-- What to do --
Show each line of the entries below in which the word "camera" appears.
Data Start Marker
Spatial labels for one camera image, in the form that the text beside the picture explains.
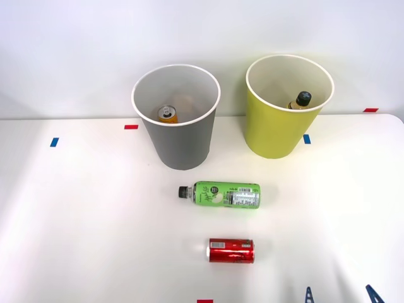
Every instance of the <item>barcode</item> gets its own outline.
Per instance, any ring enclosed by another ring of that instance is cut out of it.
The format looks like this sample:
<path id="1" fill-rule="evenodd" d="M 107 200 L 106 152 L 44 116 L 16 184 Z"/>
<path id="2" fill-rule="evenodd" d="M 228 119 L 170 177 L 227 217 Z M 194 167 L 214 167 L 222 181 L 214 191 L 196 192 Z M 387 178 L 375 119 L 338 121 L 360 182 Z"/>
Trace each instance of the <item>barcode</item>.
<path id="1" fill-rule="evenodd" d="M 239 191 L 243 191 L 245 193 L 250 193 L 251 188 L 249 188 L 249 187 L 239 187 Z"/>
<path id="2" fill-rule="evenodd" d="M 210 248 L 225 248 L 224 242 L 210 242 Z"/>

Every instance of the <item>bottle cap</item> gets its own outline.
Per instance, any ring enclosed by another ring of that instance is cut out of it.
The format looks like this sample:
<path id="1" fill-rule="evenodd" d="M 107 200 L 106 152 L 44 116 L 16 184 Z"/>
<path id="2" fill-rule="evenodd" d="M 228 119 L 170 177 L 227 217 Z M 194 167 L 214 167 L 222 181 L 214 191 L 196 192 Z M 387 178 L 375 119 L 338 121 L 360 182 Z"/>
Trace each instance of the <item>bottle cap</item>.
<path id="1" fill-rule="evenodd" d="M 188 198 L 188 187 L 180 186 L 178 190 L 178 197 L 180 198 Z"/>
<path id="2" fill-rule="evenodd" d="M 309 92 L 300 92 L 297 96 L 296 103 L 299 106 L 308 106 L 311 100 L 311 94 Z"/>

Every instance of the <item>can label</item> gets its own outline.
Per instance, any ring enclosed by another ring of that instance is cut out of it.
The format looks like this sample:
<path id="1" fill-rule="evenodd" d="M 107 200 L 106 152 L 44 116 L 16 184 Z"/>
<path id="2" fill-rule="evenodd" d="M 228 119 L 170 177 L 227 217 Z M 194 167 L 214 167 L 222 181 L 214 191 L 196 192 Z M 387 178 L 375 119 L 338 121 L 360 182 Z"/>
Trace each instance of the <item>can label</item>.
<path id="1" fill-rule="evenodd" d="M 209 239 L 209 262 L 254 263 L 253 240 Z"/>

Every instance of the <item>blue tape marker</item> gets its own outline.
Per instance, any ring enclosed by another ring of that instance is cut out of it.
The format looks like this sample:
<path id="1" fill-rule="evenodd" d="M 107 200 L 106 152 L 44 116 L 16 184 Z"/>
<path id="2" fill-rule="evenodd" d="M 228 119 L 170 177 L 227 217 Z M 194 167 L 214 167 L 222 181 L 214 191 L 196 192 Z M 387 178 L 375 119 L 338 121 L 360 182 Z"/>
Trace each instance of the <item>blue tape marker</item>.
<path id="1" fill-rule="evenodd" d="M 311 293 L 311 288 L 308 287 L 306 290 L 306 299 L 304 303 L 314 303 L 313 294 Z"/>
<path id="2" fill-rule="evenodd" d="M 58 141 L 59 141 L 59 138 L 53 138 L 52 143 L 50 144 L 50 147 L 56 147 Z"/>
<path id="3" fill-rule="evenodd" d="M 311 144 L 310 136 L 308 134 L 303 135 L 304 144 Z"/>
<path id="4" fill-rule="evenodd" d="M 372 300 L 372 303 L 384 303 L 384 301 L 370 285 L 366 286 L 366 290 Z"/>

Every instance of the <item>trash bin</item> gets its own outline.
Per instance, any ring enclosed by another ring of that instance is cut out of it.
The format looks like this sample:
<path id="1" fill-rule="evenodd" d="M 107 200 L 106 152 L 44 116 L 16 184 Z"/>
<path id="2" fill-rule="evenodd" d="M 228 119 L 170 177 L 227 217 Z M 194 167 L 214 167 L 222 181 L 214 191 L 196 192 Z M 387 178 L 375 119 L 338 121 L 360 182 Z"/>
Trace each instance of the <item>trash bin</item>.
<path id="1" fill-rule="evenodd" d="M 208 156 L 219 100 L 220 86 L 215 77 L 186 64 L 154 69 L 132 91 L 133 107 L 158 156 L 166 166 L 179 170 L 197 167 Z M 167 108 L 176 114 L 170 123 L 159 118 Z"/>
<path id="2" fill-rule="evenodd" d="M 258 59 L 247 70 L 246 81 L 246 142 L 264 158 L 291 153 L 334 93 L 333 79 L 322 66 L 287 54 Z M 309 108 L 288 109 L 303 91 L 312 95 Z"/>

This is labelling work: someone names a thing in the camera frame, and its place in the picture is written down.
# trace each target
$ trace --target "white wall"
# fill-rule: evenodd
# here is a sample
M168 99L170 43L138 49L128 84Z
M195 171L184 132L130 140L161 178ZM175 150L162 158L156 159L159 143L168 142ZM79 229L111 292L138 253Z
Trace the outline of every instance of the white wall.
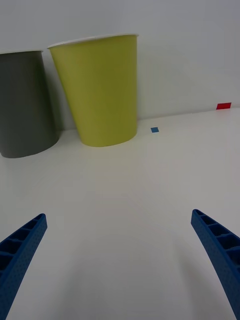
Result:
Data End Marker
-- Solution --
Spatial labels for one camera image, in the form that the text beside the picture explains.
This is labelling work: someone names a thing in the camera frame, and its place in the picture is written down.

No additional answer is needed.